_Records to use_
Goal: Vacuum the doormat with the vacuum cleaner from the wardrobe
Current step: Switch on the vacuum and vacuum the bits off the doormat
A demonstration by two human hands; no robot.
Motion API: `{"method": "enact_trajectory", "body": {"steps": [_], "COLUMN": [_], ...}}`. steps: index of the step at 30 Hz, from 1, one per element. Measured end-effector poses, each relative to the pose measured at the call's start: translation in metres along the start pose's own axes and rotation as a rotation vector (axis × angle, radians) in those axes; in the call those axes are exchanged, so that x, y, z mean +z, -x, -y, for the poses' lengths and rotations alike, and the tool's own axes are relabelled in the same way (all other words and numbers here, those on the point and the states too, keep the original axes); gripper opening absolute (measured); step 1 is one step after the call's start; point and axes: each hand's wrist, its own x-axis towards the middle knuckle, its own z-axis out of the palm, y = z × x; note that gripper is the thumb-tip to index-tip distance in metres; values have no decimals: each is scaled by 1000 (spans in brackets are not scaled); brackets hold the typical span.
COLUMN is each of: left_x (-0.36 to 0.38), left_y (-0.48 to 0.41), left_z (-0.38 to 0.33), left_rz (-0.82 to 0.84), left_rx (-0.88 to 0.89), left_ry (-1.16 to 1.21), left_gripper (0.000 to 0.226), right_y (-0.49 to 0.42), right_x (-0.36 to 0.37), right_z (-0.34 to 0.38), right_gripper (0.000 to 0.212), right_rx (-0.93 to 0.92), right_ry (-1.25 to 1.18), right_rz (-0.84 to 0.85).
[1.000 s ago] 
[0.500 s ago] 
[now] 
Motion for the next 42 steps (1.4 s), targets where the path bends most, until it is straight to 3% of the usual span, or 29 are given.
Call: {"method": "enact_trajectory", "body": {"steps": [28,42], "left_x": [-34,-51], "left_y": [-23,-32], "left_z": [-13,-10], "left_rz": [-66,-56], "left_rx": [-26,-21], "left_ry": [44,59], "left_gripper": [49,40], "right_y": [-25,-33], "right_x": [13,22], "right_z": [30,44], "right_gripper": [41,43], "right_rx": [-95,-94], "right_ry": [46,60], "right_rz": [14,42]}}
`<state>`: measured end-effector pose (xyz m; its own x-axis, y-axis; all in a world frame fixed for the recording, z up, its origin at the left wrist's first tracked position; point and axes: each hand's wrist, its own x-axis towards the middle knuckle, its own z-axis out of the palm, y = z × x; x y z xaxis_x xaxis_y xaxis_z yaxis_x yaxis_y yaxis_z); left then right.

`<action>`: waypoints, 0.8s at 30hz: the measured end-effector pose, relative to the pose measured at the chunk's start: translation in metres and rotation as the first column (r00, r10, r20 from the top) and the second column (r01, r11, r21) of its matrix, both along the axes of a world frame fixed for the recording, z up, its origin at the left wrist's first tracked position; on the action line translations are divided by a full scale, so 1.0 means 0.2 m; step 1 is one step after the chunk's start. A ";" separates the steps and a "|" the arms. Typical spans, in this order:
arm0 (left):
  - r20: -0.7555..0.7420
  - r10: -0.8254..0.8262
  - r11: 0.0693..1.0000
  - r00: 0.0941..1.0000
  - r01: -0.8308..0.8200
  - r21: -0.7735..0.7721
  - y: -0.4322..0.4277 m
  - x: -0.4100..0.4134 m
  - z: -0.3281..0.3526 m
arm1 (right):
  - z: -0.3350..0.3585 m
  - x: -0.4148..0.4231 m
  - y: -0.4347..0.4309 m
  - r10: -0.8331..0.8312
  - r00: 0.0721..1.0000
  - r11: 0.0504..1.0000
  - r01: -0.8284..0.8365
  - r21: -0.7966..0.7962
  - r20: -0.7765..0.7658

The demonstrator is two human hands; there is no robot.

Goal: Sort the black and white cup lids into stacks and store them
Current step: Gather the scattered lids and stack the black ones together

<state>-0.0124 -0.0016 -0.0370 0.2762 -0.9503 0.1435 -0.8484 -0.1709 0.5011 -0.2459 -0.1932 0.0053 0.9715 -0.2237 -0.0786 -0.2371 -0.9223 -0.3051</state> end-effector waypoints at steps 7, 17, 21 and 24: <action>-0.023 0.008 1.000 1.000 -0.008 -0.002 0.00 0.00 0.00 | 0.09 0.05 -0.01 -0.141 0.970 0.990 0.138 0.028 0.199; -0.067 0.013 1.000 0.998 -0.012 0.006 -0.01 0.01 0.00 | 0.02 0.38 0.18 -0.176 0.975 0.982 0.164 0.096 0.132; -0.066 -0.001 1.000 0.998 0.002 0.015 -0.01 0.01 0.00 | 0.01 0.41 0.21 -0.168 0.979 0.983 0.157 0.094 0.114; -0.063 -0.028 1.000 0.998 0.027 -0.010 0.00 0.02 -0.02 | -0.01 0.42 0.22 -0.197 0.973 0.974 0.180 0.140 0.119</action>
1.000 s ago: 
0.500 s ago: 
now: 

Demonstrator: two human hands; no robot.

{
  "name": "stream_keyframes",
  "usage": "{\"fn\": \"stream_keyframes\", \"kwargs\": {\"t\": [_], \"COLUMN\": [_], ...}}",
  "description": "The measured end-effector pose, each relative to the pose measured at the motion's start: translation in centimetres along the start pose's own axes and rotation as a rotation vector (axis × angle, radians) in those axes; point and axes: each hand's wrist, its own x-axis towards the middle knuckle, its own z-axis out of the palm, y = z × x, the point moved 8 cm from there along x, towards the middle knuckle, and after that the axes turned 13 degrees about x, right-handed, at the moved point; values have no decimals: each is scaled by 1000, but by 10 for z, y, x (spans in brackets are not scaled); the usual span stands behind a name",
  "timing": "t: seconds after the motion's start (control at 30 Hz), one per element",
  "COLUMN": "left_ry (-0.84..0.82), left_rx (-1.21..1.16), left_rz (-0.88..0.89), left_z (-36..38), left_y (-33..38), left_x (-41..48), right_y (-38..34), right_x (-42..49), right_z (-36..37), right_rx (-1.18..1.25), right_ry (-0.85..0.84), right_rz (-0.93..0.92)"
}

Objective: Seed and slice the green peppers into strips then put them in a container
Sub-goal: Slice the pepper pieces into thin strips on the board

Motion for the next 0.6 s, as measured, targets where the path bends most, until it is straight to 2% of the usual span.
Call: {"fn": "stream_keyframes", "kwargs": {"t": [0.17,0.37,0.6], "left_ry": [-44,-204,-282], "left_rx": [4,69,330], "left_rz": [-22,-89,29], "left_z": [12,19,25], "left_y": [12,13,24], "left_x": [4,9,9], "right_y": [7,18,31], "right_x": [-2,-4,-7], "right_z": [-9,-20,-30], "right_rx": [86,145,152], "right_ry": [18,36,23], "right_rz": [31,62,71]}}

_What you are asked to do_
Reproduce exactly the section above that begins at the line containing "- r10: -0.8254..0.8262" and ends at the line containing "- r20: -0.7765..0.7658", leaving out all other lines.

_Completed task_
  - r10: -0.8254..0.8262
  - r11: 0.0693..1.0000
  - r00: 0.0941..1.0000
  - r01: -0.8308..0.8200
  - r21: -0.7735..0.7721
  - y: -0.4322..0.4277 m
  - x: -0.4100..0.4134 m
  - z: -0.3281..0.3526 m
arm1 (right):
  - z: -0.3350..0.3585 m
  - x: -0.4148..0.4231 m
  - y: -0.4347..0.4309 m
  - r10: -0.8331..0.8312
  - r00: 0.0721..1.0000
  - r11: 0.0504..1.0000
  - r01: -0.8284..0.8365
  - r21: -0.7966..0.7962
  - r20: -0.7765..0.7658

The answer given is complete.